Task statement:
The response must consist of the lines below from the one with "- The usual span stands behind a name" through the one with "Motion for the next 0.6", exactly as they appear and with both ends kept.

═════ Information provided

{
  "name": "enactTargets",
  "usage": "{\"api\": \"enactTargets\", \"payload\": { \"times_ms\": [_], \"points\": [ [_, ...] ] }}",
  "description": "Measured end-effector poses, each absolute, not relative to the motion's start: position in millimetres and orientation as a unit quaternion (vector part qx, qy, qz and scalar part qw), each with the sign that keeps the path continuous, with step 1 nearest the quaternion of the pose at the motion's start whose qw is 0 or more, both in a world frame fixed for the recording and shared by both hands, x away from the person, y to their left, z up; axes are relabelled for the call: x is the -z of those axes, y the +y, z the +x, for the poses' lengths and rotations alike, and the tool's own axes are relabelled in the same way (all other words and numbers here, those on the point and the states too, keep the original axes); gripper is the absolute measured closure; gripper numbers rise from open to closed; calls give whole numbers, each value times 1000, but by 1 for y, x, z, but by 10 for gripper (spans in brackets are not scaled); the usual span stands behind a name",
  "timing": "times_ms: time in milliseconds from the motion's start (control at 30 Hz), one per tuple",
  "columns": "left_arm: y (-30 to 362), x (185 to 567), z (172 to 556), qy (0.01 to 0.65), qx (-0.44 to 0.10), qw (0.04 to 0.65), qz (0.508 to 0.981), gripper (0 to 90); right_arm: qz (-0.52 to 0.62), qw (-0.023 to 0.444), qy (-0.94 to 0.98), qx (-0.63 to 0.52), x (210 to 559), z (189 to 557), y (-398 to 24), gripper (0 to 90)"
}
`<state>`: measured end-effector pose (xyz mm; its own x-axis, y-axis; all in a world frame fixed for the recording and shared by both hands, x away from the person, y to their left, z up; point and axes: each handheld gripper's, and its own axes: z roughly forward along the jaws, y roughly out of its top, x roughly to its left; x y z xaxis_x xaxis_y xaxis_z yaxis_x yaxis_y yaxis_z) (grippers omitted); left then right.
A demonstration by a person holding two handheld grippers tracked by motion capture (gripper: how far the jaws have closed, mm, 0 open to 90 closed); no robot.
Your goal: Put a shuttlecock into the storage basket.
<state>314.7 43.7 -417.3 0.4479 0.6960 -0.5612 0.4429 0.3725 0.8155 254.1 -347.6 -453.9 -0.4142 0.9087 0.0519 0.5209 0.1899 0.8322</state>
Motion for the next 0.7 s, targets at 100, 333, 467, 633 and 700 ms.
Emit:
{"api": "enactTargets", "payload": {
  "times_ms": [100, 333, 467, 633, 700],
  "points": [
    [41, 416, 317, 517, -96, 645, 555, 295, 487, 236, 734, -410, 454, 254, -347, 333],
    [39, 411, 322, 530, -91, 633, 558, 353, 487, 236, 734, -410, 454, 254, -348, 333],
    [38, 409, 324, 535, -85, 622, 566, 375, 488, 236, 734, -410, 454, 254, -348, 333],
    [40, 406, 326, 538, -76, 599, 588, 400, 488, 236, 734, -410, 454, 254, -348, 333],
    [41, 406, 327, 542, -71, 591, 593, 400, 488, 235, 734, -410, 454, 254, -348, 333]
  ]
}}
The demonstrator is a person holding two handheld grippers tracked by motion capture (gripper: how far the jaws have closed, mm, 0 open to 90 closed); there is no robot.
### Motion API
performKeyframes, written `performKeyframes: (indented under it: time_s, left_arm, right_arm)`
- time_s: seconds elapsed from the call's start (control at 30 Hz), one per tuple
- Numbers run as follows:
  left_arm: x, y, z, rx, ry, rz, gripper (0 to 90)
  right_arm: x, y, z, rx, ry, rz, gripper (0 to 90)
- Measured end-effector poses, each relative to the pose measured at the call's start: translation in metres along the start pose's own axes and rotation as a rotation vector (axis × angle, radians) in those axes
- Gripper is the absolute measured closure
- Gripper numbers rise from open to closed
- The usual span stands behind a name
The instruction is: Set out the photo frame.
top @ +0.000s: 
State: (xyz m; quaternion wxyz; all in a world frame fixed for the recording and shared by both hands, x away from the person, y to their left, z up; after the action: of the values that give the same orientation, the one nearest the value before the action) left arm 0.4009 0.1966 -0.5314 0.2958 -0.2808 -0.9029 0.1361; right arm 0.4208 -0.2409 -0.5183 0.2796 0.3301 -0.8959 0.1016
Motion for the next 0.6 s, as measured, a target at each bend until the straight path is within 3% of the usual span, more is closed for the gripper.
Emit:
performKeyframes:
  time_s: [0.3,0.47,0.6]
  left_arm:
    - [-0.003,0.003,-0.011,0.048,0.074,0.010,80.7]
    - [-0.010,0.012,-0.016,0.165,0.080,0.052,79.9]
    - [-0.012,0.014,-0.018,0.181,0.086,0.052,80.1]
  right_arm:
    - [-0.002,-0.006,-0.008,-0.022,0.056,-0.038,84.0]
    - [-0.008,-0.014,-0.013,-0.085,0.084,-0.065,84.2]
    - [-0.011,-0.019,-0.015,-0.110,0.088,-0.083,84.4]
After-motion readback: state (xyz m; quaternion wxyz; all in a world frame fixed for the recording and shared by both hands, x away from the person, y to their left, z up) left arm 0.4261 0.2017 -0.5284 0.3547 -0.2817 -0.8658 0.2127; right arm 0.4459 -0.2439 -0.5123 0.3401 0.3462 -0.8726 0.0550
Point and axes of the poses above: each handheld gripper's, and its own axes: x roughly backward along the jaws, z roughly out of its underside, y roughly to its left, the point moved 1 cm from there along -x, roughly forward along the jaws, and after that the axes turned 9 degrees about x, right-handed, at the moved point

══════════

Task output:
- The usual span stands behind a name
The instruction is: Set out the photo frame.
top @ +0.000s: 
State: (xyz m; quaternion wxyz; all in a world frame fixed for the recording and shared by both hands, x away from the person, y to their left, z up; after the action: of the values that give the same orientation, the one nearest the value before the action) left arm 0.4009 0.1966 -0.5314 0.2958 -0.2808 -0.9029 0.1361; right arm 0.4208 -0.2409 -0.5183 0.2796 0.3301 -0.8959 0.1016
Motion for the next 0.6 s, as measured, a target at each bend until the straight path is within 3% of the usual span, more is closed for the gripper.

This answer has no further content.